Business

Glasses Help Color-Blind See Trees Of Green, Red Roses, Too

By Stephanie Lee
San Francisco Chronicle.

Decorating the house has always been challenging for Sheila Carter. Like other color-blind people, she limits her wardrobe to a few bold hues that can be easily mixed and matched, like blue and black.

But a new pair of glasses she recently started wearing, she said, has changed her worldview.

“Sunsets are amazing,” said Carter, 60, a group trip coordinator in Georgetown, Texas. “I always knew you could see the gold ball of the sun. I didn’t know gold streaks ran out horizontally from the sun. I didn’t realize the whole landscape took on a different hue.”

Carter owns high-tech eyewear made by EnChroma, a Berkeley startup that wants to help people with color deficiency see the full spectrum of the rainbow.

Carter is among an estimated 32 million Americans who are color-blind, either from birth or as a result of some condition, like head trauma. The condition is most prevalent among people of Northern European descent, affecting 8 percent of men and 0.5 percent of women.

EnChroma makes color-enhancing sunglasses for the vast majority of such people, who have trouble seeing red or green due to a genetic defect. The company has sold more than 1,000 pairs in two years. Last month, it introduced glasses with polycarbonate lenses for children, athletes and prescription- and nonprescription-wearers at prices ranging from $325 to $450.

“There are certain activities they do which they don’t feel comfortable doing, like driving,” said Don McPherson, EnChroma’s vice president of products, of his consumers. “Even trivial things like detecting a red curb, so you can’t park there.”

He added, “Ideally, we would want to give them a product that restored their ability to identify the color and the quickness with which they did that to normal.”

Cones in eye
At the back of the eye, there are three types of color-sensing cells, called cones, that respond to different parts of the spectrum of light: blue, green and red. The three overlap somewhat, but in the case of a red-green deficiency, the cones’ responses to green and red overlap too much.
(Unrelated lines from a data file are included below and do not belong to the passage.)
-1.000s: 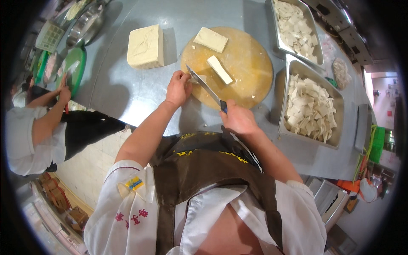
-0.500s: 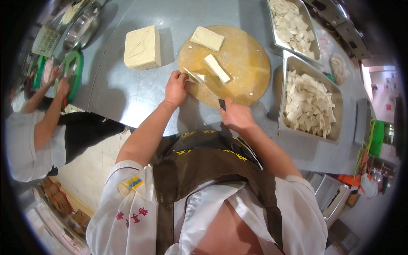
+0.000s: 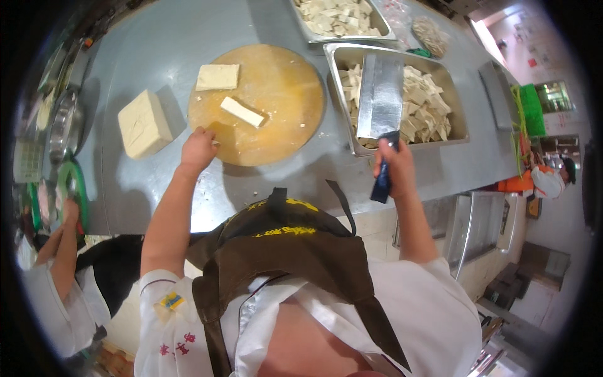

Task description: The person stands at a stainless steel workstation in a commercial kitchen and uses a large cleaver to slice a block of tofu into thin strips on a round wooden cutting board. The cut tofu is then transferred into a metal tray. Another person is visible in the background working at a separate station.

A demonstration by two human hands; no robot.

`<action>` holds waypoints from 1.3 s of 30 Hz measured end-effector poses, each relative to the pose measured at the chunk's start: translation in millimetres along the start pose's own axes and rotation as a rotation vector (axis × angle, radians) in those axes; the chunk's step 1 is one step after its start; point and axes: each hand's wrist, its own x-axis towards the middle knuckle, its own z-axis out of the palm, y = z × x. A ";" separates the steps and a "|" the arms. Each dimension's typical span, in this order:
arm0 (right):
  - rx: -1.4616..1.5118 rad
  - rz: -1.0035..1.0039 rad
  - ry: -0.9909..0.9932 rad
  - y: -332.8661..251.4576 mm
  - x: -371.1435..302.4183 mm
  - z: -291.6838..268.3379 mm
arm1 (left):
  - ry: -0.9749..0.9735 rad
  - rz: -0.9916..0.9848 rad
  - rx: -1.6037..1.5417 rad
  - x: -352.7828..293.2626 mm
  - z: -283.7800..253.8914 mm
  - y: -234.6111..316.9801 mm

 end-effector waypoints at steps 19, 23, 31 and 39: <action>0.483 -0.110 -0.226 -13.9 -7.6 -36.4 | 0.033 0.083 -0.634 57.9 -45.1 100.7; -0.193 0.018 -0.106 -10.5 -9.7 24.3 | 0.194 0.058 -0.290 61.3 -2.6 26.5; -1.229 -0.076 -0.222 62.9 22.3 88.8 | 0.152 0.412 0.055 80.4 7.8 27.3; -1.171 -0.153 -0.266 71.4 30.3 81.4 | -0.241 0.177 0.052 78.4 -14.6 37.6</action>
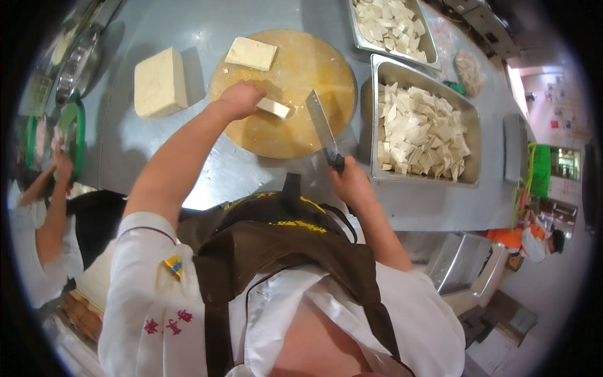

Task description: The person stands at a stainless steel workstation in a commercial kitchen and uses a large cleaver to slice a block of tofu into thin strips on a round wooden cutting board. The cut tofu is then transferred into a metal tray. Another person is visible in the background working at a separate station.

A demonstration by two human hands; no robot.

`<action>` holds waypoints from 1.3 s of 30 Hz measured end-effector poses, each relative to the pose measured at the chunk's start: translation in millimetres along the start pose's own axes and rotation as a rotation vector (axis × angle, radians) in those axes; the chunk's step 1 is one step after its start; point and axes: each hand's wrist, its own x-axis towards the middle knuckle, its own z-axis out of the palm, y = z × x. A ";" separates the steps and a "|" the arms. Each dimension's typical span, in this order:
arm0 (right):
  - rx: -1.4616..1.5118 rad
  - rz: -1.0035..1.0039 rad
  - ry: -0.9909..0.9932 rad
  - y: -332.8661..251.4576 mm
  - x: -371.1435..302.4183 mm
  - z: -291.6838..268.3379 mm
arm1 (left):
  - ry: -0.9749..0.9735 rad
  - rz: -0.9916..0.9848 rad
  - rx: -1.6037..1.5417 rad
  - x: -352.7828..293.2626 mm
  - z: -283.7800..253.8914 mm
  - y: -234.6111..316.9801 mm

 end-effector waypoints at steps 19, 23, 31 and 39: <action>-0.262 -0.249 -0.199 -76.4 33.6 -36.0 | 0.561 -0.102 -0.188 -44.7 46.6 36.9; -0.292 -0.237 -0.217 -79.3 35.1 -35.3 | 0.589 -0.072 -0.197 -44.2 52.5 32.1; -0.305 -0.200 -0.223 -65.9 50.2 -3.4 | 0.645 -0.085 -0.171 -41.1 57.2 31.8; -0.271 -0.220 -0.191 -80.4 44.6 -22.2 | 0.725 -0.174 -0.258 -53.7 54.5 18.0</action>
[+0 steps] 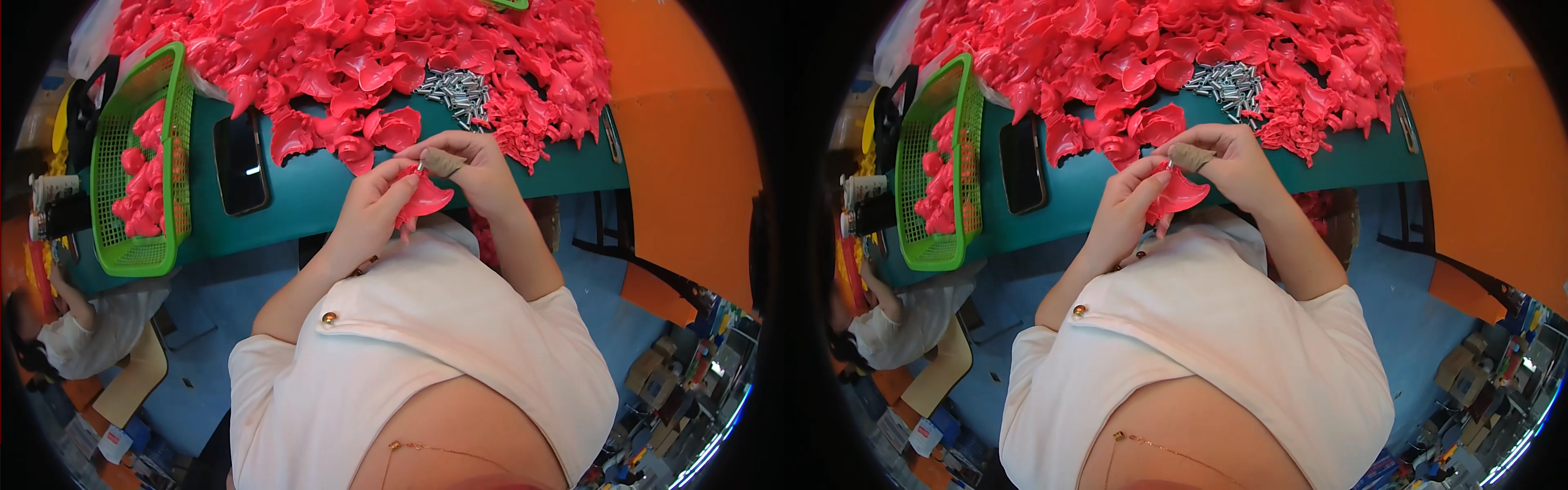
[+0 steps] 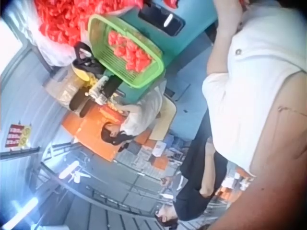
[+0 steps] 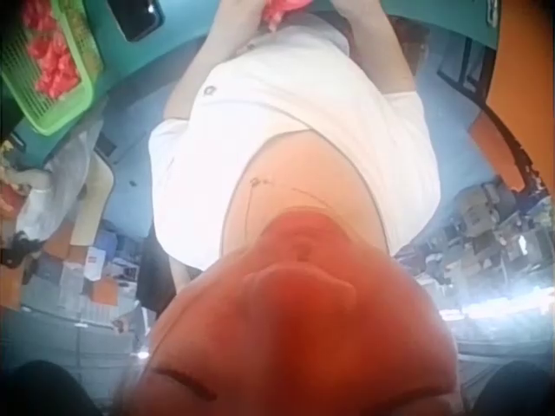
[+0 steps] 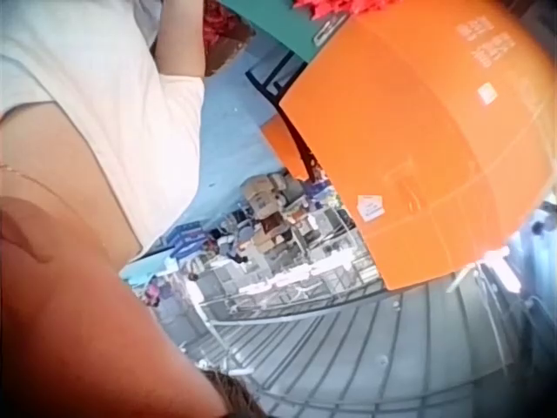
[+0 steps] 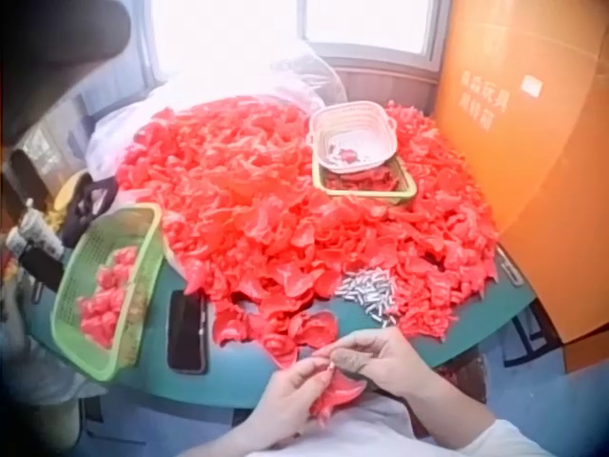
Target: Assembling small pink plastic toy components at a factory workbench.
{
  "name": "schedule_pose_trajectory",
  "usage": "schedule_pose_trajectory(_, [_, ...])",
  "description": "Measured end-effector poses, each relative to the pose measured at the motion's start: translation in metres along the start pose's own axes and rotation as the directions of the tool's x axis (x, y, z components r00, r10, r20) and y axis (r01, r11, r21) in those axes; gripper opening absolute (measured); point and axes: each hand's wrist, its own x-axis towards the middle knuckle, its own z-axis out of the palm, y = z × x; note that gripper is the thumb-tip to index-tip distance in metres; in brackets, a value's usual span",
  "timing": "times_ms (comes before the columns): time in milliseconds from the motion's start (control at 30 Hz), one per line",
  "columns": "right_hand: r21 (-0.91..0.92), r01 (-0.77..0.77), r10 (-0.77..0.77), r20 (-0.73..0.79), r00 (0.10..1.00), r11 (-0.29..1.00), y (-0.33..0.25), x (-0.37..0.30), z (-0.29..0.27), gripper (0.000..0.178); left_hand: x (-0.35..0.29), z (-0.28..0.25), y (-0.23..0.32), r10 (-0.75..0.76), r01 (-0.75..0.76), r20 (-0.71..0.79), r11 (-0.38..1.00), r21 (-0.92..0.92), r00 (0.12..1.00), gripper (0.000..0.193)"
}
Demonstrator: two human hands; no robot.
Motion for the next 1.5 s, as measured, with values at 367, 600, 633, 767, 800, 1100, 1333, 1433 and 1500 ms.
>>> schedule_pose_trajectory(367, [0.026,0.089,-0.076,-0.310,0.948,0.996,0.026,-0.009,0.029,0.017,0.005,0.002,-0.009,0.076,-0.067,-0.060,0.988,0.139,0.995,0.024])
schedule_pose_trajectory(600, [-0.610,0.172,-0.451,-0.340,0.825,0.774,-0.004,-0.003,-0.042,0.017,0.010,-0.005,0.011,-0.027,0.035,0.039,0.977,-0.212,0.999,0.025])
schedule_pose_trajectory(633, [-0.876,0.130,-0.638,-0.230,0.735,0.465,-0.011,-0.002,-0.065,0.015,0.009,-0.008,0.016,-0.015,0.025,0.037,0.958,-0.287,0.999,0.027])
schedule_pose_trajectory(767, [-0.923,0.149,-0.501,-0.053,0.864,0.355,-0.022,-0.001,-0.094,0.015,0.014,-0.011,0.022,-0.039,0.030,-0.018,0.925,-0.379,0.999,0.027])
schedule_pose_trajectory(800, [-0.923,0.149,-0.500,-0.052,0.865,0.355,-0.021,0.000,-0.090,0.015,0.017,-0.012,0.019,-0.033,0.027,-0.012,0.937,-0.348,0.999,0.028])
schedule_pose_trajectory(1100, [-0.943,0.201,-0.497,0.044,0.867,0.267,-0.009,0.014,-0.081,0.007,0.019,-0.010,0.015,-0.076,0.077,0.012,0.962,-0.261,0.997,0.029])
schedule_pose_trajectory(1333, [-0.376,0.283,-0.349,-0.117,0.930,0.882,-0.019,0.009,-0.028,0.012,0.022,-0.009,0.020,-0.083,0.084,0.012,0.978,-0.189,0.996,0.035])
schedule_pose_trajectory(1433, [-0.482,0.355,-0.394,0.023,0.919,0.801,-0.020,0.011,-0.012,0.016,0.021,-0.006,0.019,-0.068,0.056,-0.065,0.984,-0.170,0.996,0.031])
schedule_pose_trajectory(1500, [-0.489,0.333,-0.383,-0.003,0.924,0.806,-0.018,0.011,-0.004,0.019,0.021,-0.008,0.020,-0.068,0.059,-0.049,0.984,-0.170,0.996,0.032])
That causes the red and green cones to send the same, or almost the same, information to the brain, which then has difficulty discriminating between the colors. This confusion also leads the brain to mix up blended, muted colors that contain red or green, such as purple.

The image at left shows how an individual with color blindness sees poppies; on the right, the same poppies are seen using EnChroma’s color blindness correcting glasses.

A growing market of tools and programs wants to make life more colorful. There are special contact lenses, as well as apps that can identify colors by name or numerical codes so people can “see” what colors appear on a website. O2Amp makes tinted-lens glasses that are intended to give doctors clearer views of human anatomy, but have the unintended side effect, the company says, of helping the viewer distinguish between red and green.

EnChroma says that unlike conventionally tinted lenses that can only enhance one color, its smart glasses enhance the three primary colors simultaneously. This technology grew out of research initially funded by the National Institutes of Health.
Cutting overlap

The proprietary lens contains a filter that blocks a portion of the spectrum where the overlap between the two cones occurs and restores the separation between them. “It’s essentially taking out that stuff that’s confusing the signal,” said Andy Schmeder, vice president of technology.

EnChroma, an angel-backed startup founded in 2010, started out with lenses made with a glass substrate. It hopes to expand its audience with its new, polycarbonate-based frames, which are more durable, can hold up under greater impact and come in styles ranging from aviator to athletic wraparounds. Young children can especially benefit, the company says, because their relatively malleable brains can learn to better distinguish between hues.

The image on the left shows how an individual with color blindness sees; the image on the right shows the same scene using EnChroma’s color blindness correcting glasses.

For now, these shades aren’t covered by insurance, with the possible exception of those with prescriptions. They are also meant only for use in bright sunlight, although EnChroma is developing versions that can work indoors and even underwater. In addition, the glasses may not work for people with severe red-green deficiency, about 20 percent of the color-blind population.

For the most part, Carter said she is able to live a normal life. But there are unexpected downsides: When her daughter was in high school, she would dye her hair and Carter never noticed it. With the new glasses, that’s no longer the case.

“I have red-headed children,” she said, “and I have never really understood how beautiful their hair is.”